U.S. Sanctions Relief Could Restore Iranian Oil Exports
U.S., European and Iranian negotiators are nearing an agreement to revive the Obama-era Joint Comprehensive Plan of Action (JCPOA), better known as the Iran nuclear deal, according to officials involved in the talks. If they do reach an accord in the coming days, Iran would begin to wind down its nuclear enrichment program in exchange for sanctions relief - in particular, relief from strict U.S. sanctions on Iranian petroleum.
A deal lifting sanctions on Iran would release millions of additional barrels of oil for a tight global market, and would help offset any supply-side impact of upcoming U.S. sanctions on number-two oil exporter Russia. According to tanker analysts Poten & Partners, Iran has accumulated more than 50 million barrels of crude oil in floating storage, enough to supply all global demand for half a day. It would likely be marketed immediately, providing price relief as oil nears the $100-per-barrel mark.
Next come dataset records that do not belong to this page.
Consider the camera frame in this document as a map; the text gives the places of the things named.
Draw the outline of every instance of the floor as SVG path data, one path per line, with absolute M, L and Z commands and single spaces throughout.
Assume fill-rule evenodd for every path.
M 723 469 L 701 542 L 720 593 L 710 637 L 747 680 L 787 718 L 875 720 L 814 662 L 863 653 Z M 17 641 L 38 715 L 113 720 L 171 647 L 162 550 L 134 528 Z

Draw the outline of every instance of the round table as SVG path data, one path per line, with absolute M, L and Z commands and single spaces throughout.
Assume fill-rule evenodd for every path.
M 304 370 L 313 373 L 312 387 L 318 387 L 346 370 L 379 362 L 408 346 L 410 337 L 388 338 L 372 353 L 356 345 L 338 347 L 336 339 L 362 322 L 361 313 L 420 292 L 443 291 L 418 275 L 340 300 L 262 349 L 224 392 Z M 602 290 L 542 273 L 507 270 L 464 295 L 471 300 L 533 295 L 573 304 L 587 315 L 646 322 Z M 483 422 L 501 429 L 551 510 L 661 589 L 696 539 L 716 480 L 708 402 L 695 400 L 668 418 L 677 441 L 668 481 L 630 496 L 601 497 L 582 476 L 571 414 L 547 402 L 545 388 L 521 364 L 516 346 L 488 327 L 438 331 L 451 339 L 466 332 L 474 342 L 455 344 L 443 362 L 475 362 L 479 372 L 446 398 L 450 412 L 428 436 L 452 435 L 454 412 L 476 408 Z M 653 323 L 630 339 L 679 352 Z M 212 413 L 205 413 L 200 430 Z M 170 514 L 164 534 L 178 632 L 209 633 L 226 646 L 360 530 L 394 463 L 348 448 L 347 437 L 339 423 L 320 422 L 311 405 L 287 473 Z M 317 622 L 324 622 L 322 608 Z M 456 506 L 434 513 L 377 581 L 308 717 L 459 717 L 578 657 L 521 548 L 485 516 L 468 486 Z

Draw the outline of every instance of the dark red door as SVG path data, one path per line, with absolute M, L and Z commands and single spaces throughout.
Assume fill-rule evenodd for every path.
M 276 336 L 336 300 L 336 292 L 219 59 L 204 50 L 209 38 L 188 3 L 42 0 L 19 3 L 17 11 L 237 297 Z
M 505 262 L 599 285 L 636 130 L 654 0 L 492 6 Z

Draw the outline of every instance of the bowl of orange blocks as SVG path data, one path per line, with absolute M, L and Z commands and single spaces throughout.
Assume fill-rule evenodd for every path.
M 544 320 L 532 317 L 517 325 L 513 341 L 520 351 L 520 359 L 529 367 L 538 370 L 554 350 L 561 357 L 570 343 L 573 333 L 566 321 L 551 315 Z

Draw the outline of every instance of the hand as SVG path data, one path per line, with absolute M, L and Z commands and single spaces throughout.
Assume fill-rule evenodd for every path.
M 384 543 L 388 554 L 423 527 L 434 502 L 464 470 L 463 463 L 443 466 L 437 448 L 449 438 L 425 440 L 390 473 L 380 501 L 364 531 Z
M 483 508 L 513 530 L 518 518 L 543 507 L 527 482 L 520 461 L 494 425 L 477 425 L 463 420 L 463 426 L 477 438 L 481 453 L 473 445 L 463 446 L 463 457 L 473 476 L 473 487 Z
Iranian oil has been smuggled out to customers in China and beyond for years, but the difficulty of these clandestine transactions has suppressed export volume. Once sanctions are lifted, the National Iranian Oil Co. (NIOC) has announced intentions to restore oil production to 3.3 million bpd within the span of a month, then increase it to 4.0 million bpd - the same quantity it produced before the imposition of sanctions in 2018.
"If sanctions are lifted, the bulk of Iran’s output will be restored within one month, with full output restoration happening within three months,” NIOC deputy for production Farokh Alikhani told state-owned Shana News.
According to Poten & Partners, this could have a positive impact on tanker day rates. Iran has 54 tankers in its state-owned fleet, but most have been used for floating storage for years, and it is unlikely that they would be ready to sail immediately. Instead, commercial tankers will likely be chartered to take the first shipments to market.
When Iranian oil goes mainstream again, the return of legitimate tonnage will likely doom the small "rogue" fleet of sanctions-busting tankers, Poten said. Activist group United Against Nuclear Iran estimates that there are 169 vessels in this category, primarily smaller ships.
"The lifting of sanctions would legitimize the Iranian exports and significantly reduce the employment opportunities for these vessels, most of which will likely disappear from the market," predicted Poten. "The return of the NITC fleet will take some time, while the impact on the rogue tankers will be immediate. In addition, we expect that Iranian crude output and exports will grow and this will add oil supply to the market."